I saw this awesome sign while running an errand in Santa Rosa, CA recently:
It very simply says, “Bring the PARTY to your next event. Call 1-800-TORTILLA”.
Notice what the sign is not saying:
- We make the complex problem of preparing delicious Mexican food simple
- You bring your appetite, we bring the technical details of food prep
- Most experienced Mexican cuisine chefs in the world
- Lovingly curated ingredients based on the best that food production technology has to offer
- Boutique tortilla restaurant
- Great team culture at our restaurant where we invest more in our people than the competition
Instead, the sign focuses on the customer’s needs (festive food for an event) and offers a simple, memorable combination call to action that also serves as a label for the restaurant (Call 1-800-TORTILLA).
Their focus on one singular customer desire is so fierce that they don’t even tell you the restaurant’s name.
Is it easy to forgo mentioning other compelling attributes of your product or service in order to focus on just one? You bet it’s not. 🙂 It’s brutally hard.
But when you don’t muster the courage to have a sharp focus, you get something much more like this:
(Thanks to awesome list member Tom Kerwin for finding this photo made by Nikolas Lloyd (LindyBeige) and forwarding it to me)
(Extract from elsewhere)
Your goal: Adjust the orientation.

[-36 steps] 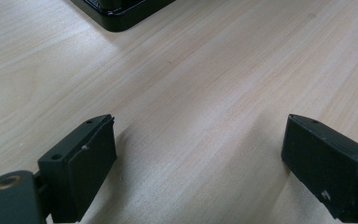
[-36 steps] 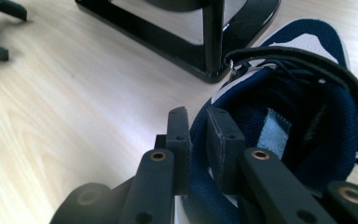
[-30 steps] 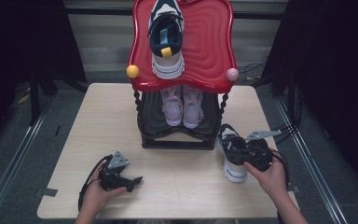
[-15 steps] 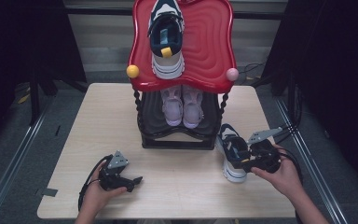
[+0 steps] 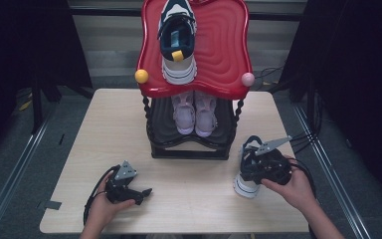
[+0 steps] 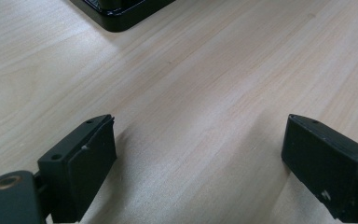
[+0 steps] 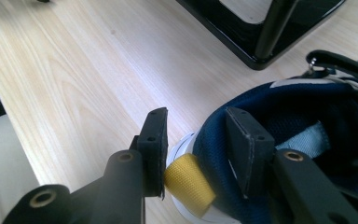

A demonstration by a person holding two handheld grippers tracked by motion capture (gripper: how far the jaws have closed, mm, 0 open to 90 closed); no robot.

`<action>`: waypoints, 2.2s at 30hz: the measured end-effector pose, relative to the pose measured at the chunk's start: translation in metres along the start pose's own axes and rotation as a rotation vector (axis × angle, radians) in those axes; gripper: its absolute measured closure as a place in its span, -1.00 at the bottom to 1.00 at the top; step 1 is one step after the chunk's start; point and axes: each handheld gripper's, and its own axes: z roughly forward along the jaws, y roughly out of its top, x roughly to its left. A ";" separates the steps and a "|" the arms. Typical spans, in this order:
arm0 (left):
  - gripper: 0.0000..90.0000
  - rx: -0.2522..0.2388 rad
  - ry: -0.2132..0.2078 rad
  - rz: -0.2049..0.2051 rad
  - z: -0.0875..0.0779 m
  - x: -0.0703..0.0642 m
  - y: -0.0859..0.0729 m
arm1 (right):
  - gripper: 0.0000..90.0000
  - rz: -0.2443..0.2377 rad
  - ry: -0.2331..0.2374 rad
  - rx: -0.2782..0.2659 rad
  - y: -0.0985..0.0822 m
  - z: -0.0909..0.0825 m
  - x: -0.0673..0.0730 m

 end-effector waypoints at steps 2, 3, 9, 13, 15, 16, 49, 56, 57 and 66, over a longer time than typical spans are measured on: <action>-0.79 0.000 0.001 0.000 0.000 0.000 0.000 | 0.32 0.000 0.002 0.006 0.002 0.001 0.000; -0.79 0.000 0.001 0.001 0.000 0.000 0.000 | 0.31 -0.002 0.003 0.013 0.003 0.001 0.000; -0.79 0.000 -0.001 0.000 0.000 0.000 0.000 | 0.15 -0.030 0.010 0.108 0.011 -0.002 -0.002; -0.79 0.001 -0.001 0.001 0.000 0.000 0.000 | 0.01 -0.103 0.036 0.208 0.016 0.000 -0.001; -0.79 0.000 -0.001 0.000 0.000 0.000 0.000 | 0.03 -0.132 0.050 0.262 0.018 0.003 0.001; -0.79 0.000 -0.002 0.000 0.000 0.000 0.000 | 0.05 -0.147 0.048 0.277 0.019 0.005 0.001; -0.79 0.000 -0.006 0.007 0.000 0.001 0.000 | 0.42 -0.267 0.061 0.519 0.028 0.034 -0.004; -0.79 0.000 -0.005 0.007 0.000 0.001 0.000 | 0.46 -0.262 0.065 0.508 0.027 0.035 -0.003; -0.79 0.000 -0.005 0.007 0.000 0.001 0.000 | 0.49 -0.254 0.073 0.511 0.027 0.035 -0.002; -0.79 0.000 -0.005 0.007 0.000 0.001 0.000 | 0.60 -0.297 0.059 0.523 0.027 0.037 0.003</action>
The sign says “SPECIALIST IN ALL KINDS OF CONTINENTAL FOODS”.
When I hear the word “specialist” used in that way, my reaction is the same every time:
If you were diagnosed with a rare form of cancer and went to see a “specialist” who told you they “specialize” in cancer, brain surgery, reconstructive plastic surgery, chiropractic work, and dentistry, you would stand up and run out of the room so fast you’d knock over some furniture on your way out.
The more sophisticated buyers at your clients will have the same reaction when they see a 5-person shop claim a “specialty” in front end, back end, UI/UX, database, dev ops, and e-commerce work.
I’m not saying that you can’t talk about your full range of attributes in your marketing. But when you decide you are going to capture a desirable, profitable market position by narrowing your focus, you have to make difficult choices along the way about how you’re going to shape your clients’ perceptions of your specialty.